Notes on HTTPS acceleration configuration

Last updated: 2020-03-19 17:57:03

PDF

If you want to configure an existing certificate for your domain name, please understand the following first. If you configure a certificate from the management of Tencent Cloud and SSL Certificates Service, you can skip this step.

Upload certificate

The certificates provided by CA institutions generally include the following, among which CDN uses Nginx :

Enter the Nginx folder, open the ".crt" (certificate) file and the ".key" (private key) file using a text editor, and you can see the certificate and private key contents in PEM format.

Certificate

The certificate extension is generally ".pem", ".crt" or ".cer". Open the certificate file in a text editor and you can see the certificate contents in a format similar to the following figure.
Certificate PEM format: begins with "- BEGIN CERTIFICATE-" and ends with "- END CERTIFICATE-". The middle content is 64 characters per line, and the last line can be less than 64 characters long:
Img
If the certificate is issued by an intermediate CA institution, the certificate file you get contains multiple certificates, and you need to artificially upload the server certificate with the intermediate certificate. The stitching rule is: the server certificate is the first, the intermediate certificate is the second, and there is no blank line in the middle. In general, the organization will have a corresponding description when issuing the certificate, please refer to the rule description.

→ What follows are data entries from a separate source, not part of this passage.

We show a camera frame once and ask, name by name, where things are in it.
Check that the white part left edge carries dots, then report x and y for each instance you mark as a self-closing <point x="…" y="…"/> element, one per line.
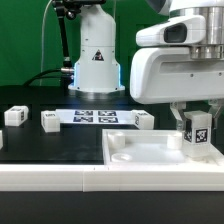
<point x="1" y="139"/>

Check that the white square table top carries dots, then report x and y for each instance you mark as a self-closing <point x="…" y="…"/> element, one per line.
<point x="155" y="147"/>

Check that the white U-shaped fence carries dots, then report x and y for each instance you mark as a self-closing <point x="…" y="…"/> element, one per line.
<point x="108" y="178"/>

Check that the white marker sheet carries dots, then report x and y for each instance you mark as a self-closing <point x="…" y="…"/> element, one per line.
<point x="97" y="117"/>

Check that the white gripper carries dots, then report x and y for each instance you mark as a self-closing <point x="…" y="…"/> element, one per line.
<point x="165" y="75"/>

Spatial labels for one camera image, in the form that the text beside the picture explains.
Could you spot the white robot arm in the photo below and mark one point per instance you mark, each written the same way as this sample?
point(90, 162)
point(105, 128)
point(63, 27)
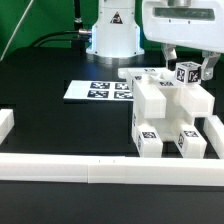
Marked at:
point(116, 35)

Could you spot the white chair seat block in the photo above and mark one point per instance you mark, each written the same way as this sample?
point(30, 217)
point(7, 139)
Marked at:
point(162, 125)

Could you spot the white tagged cube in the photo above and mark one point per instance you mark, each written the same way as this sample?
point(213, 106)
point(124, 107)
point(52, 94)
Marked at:
point(188, 72)

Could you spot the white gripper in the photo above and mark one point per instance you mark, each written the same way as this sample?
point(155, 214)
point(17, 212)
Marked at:
point(199, 25)

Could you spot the white chair back frame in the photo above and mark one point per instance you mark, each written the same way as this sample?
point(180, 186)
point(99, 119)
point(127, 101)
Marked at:
point(157, 94)

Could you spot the white marker base sheet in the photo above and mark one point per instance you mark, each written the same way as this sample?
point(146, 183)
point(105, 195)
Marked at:
point(98, 90)

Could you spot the white U-shaped fence frame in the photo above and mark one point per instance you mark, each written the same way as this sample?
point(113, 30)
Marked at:
point(116, 170)

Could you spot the black pole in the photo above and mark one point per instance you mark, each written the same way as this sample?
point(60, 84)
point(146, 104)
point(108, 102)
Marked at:
point(77, 15)

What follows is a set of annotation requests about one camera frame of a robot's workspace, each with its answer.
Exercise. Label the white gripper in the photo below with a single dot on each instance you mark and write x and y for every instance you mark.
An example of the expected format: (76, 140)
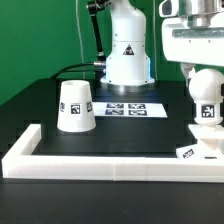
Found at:
(193, 45)

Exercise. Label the white lamp bulb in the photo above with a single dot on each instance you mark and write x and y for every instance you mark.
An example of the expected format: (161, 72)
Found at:
(205, 90)

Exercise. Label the white lamp shade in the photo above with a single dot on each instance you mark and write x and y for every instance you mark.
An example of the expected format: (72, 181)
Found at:
(75, 113)

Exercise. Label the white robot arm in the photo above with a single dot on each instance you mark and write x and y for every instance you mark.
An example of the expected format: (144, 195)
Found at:
(127, 67)

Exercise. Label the white marker sheet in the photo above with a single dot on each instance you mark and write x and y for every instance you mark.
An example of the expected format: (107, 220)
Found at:
(145, 110)

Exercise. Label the white U-shaped fence frame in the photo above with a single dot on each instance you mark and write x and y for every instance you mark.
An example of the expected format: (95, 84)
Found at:
(21, 163)

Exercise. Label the white lamp base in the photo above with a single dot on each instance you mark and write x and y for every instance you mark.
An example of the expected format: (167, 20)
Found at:
(209, 145)

  • There can be no blank lines between certificates
  • Each certificate is in PEM format

The format of the certificate chain issued by the intermediate institution is as follows:

-----BEGIN CERTIFICATE-----
-----END CERTIFICATE-----
-----BEGIN CERTIFICATE-----
-----END CERTIFICATE-----
-----BEGIN CERTIFICATE-----
-----END CERTIFICATE-----

Private Key

The private key extension is generally ".pem" or ".key". Open the private key file in a text editor and you can see the contents of the private key in a format similar to the following figure.
Private key PEM format: begins with "- BEGIN RSA PRIVATE KEY-" and ends with "- END RSA PRIVATE KEY-". The middle content is 64 characters per line, and the last line can be less than 64 characters long.
Img
If you get a private key that starts with "- BEGIN PRIVATE KEY-" and ends with "- END PRIVATE KEY-", it is recommended that you convert it through the openssl tool, as follows:

openssl rsa -in old_server_key.pem -out new_server_key.pem

Format conversion

Currently, CDN only supports certificates in PEM format. Certificates in other formats need to be converted to PEM format. It is recommended to convert them through openssl tool. Here are several popular ways to convert certificate format to PEM format.

Convert DER to PEM

The DER format generally appears on the Java platform.
Certificate conversion:

openssl x509 -inform der -in certificate.cer -out certificate.pem

Private key conversion:

openssl rsa -inform DER -outform PEM -in privatekey.der -out privatekey.pem

Convert P7B to PEM

The P7B format generally appears in Windows Server and tomcat.
Certificate conversion:

openssl pkcs7 -print_certs -in incertificat.p7b -out outcertificate.cer

Open outcertificat.cer with a text editor to view the certificate contents in PEM format.
Private key conversion: the private key is generally available in the IIS server, Export.

Convert PFX to PEM

The PFX format generally appears in Windows Server.
Certificate conversion:

openssl pkcs12 -in certname.pfx -nokeys -out cert.pem

Private key conversion:

openssl pkcs12 -in certname.pfx -nocerts -out key.pem -nodes

Certificate chain completion

During configuration with your own certificate, there may be The certificate chain cannot be made up. The situation.
You can complete the certificate chain by pasting the contents of the CA certificate (in PEM format) at the end of the domain name certificate (PEM format). You can also submit Ticket to contact us.

Escrow certificate

Tencent Cloud provides certificate hosting products, that is, SSL Certificate Existing certificates can be uploaded to SSL Certificates Service management platform for unified hosting and deployed to other Tencent Cloud services, and certificates can also be purchased and applied.

Tencent Cloud SSL Certificates Service provides 20 copies of DV SSL Certificates Service issued by TrustaAsia for each user free of charge.